14. The method according to claim 13, characterized in that the control comprises an adjustable value of the distance threshold between sentences.

15. Method according to one of claims 13 or 14, characterized

in that the measure of distance between a sentence of n words and a sentence of m words is calculated recurrently from a measurement of the

distance between words.

16. Method according to claim 15, characterized in that for i and j 'respectively varying from 1 to n and 1 to m, an element of rank (i, j) in the recurrence is the minimum of the sum of the element of rank (i-1, j) and the distance between the word of rank i of the first sentence and the word "space", the sum of the rank element (i, j-1) and the distance between the word "space" and the word of rank j of the second sentence and the sum of the rank element (i - 1, j - 1) and the distance between the word of rank i of the

first sentence and the word of rank j of the second sentence.

17. Method according to claim 15, characterized in that, for i and j respectively varying from 1 to n and from 1 to m, elements of rank (i, o) or (o, j) in the recurrence are each the sum for k varying from 1 to i of

distances between the word of rank k and the word "space".

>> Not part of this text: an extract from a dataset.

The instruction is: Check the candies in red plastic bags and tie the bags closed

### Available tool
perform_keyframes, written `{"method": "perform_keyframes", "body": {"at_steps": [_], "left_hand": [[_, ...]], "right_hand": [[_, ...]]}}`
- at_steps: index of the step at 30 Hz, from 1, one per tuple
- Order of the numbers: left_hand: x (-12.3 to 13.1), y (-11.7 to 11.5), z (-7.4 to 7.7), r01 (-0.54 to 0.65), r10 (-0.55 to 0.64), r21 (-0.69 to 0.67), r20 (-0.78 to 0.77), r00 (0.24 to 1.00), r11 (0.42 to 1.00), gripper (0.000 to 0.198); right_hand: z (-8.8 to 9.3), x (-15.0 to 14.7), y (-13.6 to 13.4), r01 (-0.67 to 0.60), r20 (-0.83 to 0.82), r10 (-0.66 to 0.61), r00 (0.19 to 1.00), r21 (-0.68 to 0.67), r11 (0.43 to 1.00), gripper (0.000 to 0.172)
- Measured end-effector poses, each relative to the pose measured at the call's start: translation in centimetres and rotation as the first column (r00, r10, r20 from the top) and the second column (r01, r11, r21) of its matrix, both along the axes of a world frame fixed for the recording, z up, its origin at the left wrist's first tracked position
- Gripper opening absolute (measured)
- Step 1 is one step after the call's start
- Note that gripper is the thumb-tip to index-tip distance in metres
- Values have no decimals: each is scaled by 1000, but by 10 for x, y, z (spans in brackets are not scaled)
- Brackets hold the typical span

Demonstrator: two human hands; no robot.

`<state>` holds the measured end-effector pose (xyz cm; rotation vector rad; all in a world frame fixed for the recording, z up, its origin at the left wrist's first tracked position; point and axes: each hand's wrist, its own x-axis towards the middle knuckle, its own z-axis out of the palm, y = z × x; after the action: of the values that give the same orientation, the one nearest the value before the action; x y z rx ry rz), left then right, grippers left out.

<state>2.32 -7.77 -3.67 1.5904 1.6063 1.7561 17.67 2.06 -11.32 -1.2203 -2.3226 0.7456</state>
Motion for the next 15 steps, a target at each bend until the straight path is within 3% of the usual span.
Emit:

18. Process according to claim 15, characterized in that,

the element of rank (o, o) in the recurrence is equal to o.

19. Process according to one of Claims 15 to 18, characterized in

that the distance between words is a decreasing function of their etymological and semantic and increasing proximity to a measure of the cost of

letter-by-letter transformation of one of the two words into the other.

20. Method according to one of claims 12 to 19, characterized in

the n-grams of the specific grammar of the application domain (33) are generated by a module (20) where the user sets an automaton

deterministic finite states.

21. Speech recognition method implementing a

process according to one of claims 12 to 20.

1 5

22. An information processing method implementing a

Method according to one of Claims 12 to 21.